Retroviruses can carry a wide variety of messages. ‘Retroviral particles contain a variety of cellular RNA’s’. The scientists who noted this, added that these  ‘are presumed to be packaged fortuitously during virion [virus] assembly.’ But this is only a presumption made because the authors did not see a reason for the presence of these codes.   I would ask if the ‘parent’ cell put these RNAs into retroviruses to have them taken as cargo to other cells?

Unfortunately, Janine suffered a stroke in 2010, and has apparently been waging her own struggle to recover since then. One unintended consequence was that the domain fearoftheinvisible.com expired and her wonderfully informative website disappeared from the Internet. Though copies can still be found in the Wayback Machine, major search engines have stopped indexing this information.

After several attempts to contact Janine, I have taken the liberty of restoring fearoftheinvisible.com to a subdirectory of reAIDS.com. The reproduction of the site is imperfect, but it seems that all of the essential information has successfully transferred. Any concerns, requests or information regarding this decision can be sent to me via this site’s contact form.

a&wsfAlive and Well San Francisco!

Another website that frequently gets cited is Alive and Well San Francisco! The site has a timeline of AIDS dissent; an extensive research library linking to source documents; and most notably, considerable discussion and explanation of the research presented in Dr. Heinrich Kremer’s book: The Silent Revolution in Cancer and AIDS Medicine, a daunting tome that few laypeople I know have been able to digest thoroughly.

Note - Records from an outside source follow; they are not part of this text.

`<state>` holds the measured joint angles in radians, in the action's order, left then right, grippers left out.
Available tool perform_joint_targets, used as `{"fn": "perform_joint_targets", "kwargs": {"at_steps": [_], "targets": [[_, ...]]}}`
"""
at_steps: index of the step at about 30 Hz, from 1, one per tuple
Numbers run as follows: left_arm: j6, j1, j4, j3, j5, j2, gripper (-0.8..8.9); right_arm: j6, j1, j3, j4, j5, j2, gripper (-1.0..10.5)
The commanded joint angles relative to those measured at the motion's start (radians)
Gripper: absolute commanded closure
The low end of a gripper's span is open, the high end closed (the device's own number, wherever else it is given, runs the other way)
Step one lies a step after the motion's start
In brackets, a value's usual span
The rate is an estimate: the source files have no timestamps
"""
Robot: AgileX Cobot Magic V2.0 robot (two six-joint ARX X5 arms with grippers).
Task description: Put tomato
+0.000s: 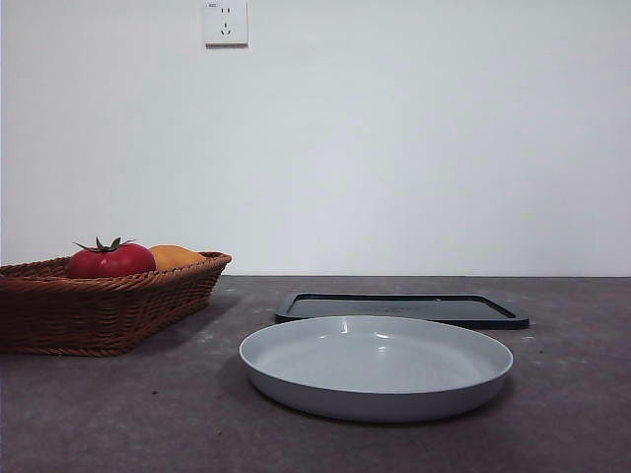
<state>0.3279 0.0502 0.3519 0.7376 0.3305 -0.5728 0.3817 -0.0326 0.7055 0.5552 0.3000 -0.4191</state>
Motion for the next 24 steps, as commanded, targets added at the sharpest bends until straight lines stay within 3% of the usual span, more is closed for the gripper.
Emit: {"fn": "perform_joint_targets", "kwargs": {"at_steps": [1, 11, 17, 21, 24], "targets": [[0.004, 0.054, 0.010, 0.068, 0.035, -0.060, 7.98, -0.002, -0.028, 0.052, 0.028, 0.027, -0.061, 9.4], [-0.002, 0.279, 0.219, 0.240, 0.118, -0.263, 7.98, -0.103, -0.240, 0.188, 0.180, 0.031, -0.276, 9.4], [-0.017, 0.397, 0.423, 0.256, 0.131, -0.339, 7.98, -0.093, -0.378, 0.200, 0.190, 0.023, -0.313, 9.4], [-0.039, 0.416, 0.488, 0.256, 0.130, -0.351, 7.84, -0.093, -0.422, 0.200, 0.198, 0.027, -0.311, 9.3], [-0.039, 0.416, 0.499, 0.256, 0.131, -0.351, 7.68, -0.094, -0.430, 0.200, 0.202, 0.027, -0.311, 8.0]]}}
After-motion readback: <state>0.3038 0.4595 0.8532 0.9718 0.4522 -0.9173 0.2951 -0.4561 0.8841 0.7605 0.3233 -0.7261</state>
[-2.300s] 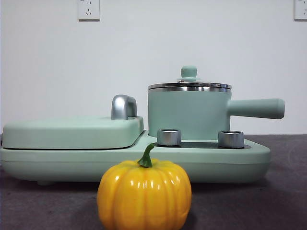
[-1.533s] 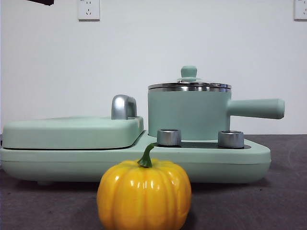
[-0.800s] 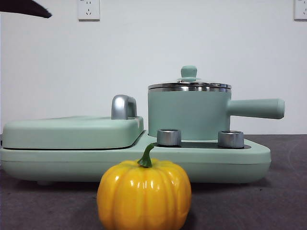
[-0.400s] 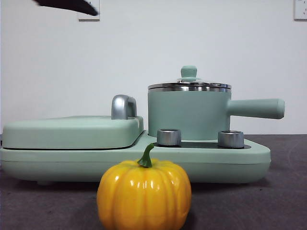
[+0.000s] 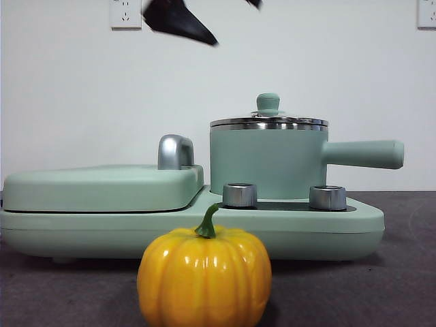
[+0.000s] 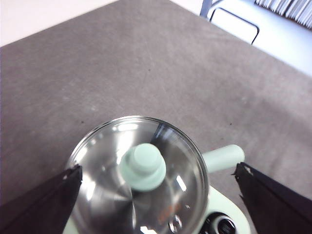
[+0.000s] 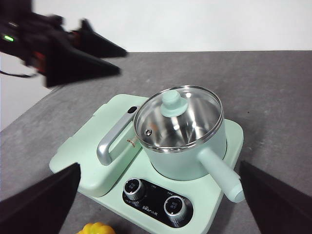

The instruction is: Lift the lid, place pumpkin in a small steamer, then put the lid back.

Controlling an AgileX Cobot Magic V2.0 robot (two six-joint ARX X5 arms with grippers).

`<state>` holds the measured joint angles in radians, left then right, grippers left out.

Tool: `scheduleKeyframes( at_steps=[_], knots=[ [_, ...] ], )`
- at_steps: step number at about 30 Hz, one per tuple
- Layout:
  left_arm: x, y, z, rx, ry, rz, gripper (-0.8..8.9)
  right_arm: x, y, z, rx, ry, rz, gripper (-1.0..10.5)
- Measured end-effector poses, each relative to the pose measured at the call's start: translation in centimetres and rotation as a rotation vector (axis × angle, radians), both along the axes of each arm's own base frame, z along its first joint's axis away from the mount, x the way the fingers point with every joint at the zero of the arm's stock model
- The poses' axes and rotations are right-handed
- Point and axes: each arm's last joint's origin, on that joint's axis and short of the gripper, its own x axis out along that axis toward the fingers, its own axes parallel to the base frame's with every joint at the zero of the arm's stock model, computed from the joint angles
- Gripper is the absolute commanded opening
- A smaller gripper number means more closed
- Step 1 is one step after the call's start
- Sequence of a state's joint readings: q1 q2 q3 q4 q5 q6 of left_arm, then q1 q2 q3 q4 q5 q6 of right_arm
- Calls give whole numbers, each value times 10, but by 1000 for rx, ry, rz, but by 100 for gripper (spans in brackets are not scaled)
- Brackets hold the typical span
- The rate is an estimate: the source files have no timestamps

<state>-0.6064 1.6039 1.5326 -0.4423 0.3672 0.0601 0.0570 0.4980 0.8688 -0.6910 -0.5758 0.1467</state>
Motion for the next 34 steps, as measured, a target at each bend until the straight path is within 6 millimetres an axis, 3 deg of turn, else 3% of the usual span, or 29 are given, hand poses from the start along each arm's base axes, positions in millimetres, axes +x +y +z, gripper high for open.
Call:
scheduleKeyframes(
  at_steps=[9, 25, 34],
  knots=[
    [23, -40, -40, 27, -47, -14, 498, 0, 0, 0, 0, 0, 0, 518],
    [35, -54, -70, 68, -7, -11, 489, 0, 0, -1, 0, 7, 0, 518],
    [38, -56, -74, 80, -20, 13, 307, -1, 0, -2, -1, 24, 0, 518]
  ],
)
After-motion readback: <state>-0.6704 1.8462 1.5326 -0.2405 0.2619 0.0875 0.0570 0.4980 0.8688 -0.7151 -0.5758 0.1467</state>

Kremer’s work seems to dovetail nicely with The Perth Group’s theory of oxidative stress, though Kremer presents his information from a practical clinical perspective. There is ongoing clinical application of this concept, called Cell Symbiosis Therapy being practiced in Germany by Dr. Ralf Meyer, as well as other practitioners in Europe. I’m not aware of anyone testing this protocol in the Western Hemisphere.

Similar story for A&WSF, in that the domain expired. Fortunately, I had contact information for the owner and have received his permission to archive the valuable content here on reAIDS. Same disclaimer: these sites were downloaded and restored with third-party software. The results are imperfect, but they do work for the most part.

  2 Responses to “Fear of the Invisible & Alive and Well SF websites restored”

  1.  

    THANK YOU so much for all your valuable work!!

  2.  

    Fear of the invisible is a great book. Must read!